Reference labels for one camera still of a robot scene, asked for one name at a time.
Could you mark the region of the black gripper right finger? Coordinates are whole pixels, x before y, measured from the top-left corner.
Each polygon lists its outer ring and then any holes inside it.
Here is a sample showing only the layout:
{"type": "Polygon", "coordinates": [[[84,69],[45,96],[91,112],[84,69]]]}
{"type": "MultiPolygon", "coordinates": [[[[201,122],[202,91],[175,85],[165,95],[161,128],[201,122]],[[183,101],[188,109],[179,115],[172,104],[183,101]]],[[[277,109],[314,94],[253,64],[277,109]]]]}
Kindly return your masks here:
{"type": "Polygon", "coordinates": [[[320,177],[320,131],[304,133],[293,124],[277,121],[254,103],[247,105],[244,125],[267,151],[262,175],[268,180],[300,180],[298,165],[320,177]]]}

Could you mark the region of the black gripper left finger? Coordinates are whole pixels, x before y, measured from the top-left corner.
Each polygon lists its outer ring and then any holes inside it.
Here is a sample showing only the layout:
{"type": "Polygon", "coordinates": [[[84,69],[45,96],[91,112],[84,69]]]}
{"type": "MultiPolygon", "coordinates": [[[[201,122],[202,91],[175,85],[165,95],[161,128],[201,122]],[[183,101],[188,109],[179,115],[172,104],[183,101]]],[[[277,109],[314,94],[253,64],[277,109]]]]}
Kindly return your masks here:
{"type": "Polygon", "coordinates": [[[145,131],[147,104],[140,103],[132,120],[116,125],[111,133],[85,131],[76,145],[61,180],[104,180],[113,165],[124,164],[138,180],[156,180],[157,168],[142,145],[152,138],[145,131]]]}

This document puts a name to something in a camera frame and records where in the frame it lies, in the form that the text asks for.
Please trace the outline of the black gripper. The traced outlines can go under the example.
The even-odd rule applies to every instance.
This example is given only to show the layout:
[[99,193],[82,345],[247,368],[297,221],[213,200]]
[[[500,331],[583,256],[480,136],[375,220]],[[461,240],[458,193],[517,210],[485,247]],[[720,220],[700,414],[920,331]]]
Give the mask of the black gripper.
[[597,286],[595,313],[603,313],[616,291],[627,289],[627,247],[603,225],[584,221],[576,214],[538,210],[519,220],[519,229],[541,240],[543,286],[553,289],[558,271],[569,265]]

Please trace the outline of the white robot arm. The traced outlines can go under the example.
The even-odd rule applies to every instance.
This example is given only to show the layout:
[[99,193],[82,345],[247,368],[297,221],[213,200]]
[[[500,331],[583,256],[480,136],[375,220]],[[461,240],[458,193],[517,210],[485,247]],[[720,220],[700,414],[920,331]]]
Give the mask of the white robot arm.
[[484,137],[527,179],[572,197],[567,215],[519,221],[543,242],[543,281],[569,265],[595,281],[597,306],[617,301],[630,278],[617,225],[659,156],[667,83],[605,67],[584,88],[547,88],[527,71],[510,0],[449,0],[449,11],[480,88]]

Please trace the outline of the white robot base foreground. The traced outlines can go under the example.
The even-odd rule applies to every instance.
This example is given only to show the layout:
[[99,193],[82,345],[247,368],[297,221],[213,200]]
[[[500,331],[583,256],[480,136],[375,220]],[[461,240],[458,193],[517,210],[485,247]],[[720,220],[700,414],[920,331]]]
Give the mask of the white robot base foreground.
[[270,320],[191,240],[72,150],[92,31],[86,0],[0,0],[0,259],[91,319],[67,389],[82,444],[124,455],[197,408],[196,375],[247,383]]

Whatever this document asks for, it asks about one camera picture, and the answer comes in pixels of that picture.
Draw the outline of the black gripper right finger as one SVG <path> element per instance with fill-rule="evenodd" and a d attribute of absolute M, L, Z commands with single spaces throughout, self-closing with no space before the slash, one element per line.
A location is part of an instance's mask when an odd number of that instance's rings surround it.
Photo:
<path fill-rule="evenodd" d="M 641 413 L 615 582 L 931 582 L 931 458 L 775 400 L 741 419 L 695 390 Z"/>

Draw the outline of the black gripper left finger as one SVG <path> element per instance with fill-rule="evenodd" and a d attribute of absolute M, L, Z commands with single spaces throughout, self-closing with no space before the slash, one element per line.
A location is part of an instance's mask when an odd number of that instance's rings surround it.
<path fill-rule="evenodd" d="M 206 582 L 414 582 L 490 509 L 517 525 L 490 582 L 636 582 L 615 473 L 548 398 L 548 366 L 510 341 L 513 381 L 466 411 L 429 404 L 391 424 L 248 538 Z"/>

WORK ORDER :: Filter the lines above, keeping and copying those that contain "self".

TASK OUTPUT ::
Draw the outline of the black gripper right finger as one SVG <path> element per instance with fill-rule="evenodd" and a d attribute of absolute M, L, Z commands with single spaces throughout, self-closing with no space before the slash, one element per line.
Draw the outline of the black gripper left finger as one SVG <path> element per instance with fill-rule="evenodd" and a d attribute of absolute M, L, Z commands with single spaces throughout, self-closing with no space before the slash, one element per line.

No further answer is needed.